- EXCERPTED RECORDS
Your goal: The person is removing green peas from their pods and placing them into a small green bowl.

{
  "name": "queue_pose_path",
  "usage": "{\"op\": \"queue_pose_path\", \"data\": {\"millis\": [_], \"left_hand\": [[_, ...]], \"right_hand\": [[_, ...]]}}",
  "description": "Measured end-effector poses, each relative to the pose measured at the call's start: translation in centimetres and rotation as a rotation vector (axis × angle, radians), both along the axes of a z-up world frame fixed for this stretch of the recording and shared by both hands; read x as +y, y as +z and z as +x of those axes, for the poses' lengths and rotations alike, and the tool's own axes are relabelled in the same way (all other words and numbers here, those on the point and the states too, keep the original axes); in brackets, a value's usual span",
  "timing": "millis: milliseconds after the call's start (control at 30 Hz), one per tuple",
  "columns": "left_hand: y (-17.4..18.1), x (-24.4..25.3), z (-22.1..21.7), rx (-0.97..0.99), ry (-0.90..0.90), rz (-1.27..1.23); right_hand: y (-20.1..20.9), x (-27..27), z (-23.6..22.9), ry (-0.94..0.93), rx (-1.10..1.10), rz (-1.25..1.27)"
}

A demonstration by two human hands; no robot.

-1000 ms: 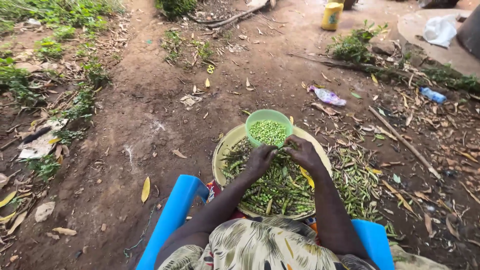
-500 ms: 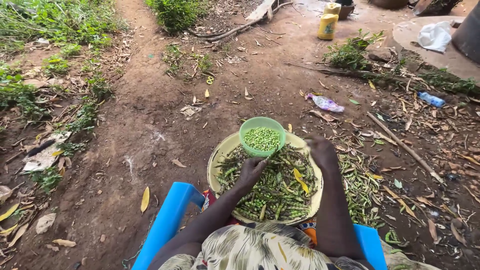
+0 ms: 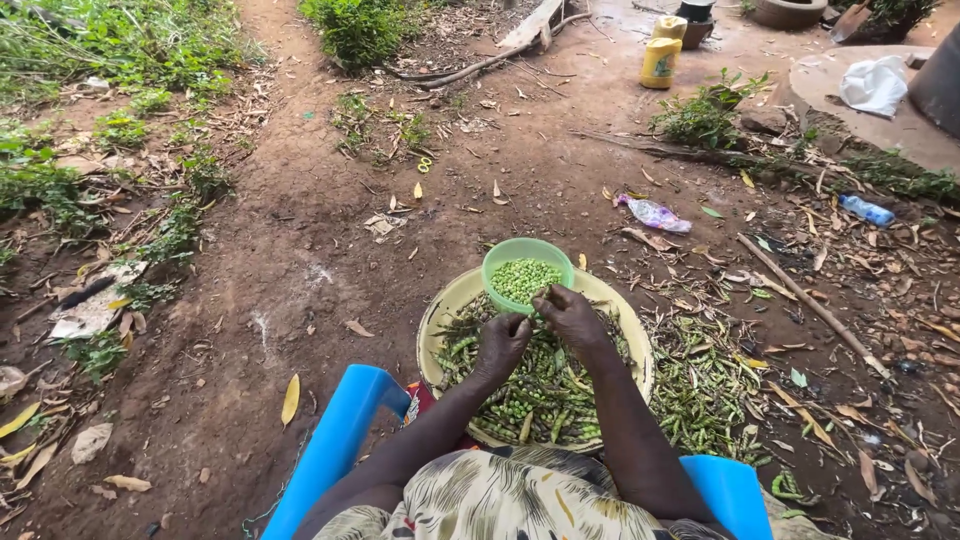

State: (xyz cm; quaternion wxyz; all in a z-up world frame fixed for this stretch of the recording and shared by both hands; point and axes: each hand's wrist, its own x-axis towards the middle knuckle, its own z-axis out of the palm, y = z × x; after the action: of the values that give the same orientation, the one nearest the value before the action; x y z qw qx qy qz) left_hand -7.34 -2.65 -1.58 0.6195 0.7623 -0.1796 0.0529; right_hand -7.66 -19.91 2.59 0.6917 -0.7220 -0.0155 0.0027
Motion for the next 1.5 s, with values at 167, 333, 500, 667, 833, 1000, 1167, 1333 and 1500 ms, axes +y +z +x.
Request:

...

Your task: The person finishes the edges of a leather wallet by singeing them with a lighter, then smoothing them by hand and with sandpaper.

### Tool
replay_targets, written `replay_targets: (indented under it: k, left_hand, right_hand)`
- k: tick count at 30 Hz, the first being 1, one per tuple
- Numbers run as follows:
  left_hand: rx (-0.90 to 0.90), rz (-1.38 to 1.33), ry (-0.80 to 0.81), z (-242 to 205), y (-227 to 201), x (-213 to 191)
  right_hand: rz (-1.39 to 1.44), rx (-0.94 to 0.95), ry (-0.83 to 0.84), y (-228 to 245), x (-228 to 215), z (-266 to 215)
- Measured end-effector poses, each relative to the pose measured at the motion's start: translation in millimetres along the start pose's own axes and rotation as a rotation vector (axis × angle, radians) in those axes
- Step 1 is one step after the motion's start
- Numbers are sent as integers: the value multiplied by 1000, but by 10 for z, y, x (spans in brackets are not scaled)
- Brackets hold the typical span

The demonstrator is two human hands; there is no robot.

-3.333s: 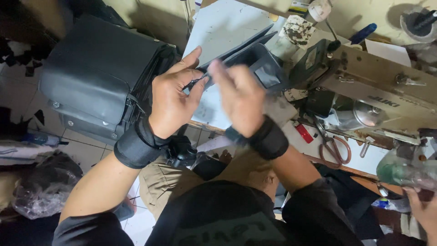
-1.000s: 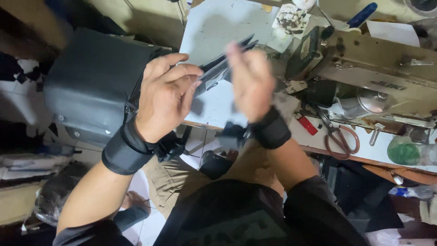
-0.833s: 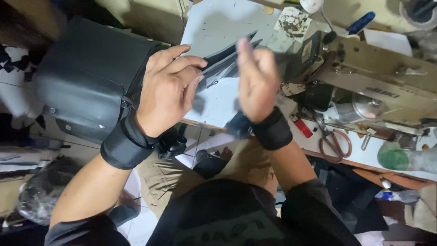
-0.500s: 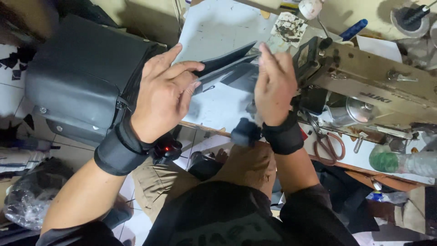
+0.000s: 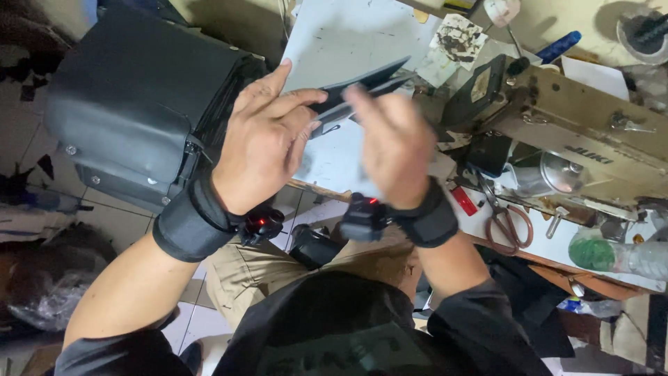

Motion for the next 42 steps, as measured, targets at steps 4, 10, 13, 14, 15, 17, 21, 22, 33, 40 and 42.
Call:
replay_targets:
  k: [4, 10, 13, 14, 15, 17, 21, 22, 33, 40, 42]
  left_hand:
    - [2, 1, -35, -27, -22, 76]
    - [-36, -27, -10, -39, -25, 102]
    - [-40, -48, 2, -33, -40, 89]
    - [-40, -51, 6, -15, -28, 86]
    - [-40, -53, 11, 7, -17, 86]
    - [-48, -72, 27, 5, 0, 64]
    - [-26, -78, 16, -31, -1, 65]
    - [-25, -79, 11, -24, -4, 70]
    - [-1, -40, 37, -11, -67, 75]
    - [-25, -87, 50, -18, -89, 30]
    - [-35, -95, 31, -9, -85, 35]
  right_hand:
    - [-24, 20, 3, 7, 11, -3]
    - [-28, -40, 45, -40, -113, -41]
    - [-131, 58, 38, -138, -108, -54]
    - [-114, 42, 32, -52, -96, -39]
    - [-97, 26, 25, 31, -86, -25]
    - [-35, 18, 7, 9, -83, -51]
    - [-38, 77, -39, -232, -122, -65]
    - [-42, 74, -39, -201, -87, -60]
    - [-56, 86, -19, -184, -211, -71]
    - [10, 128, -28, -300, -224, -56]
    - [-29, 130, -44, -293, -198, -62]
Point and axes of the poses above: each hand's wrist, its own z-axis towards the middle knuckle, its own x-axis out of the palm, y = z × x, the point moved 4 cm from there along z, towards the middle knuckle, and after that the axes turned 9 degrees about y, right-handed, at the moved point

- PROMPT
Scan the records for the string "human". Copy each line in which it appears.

- OUTPUT BELOW
A demonstration by two human hands; no robot.
The demonstrator is two human hands; there is no robot.

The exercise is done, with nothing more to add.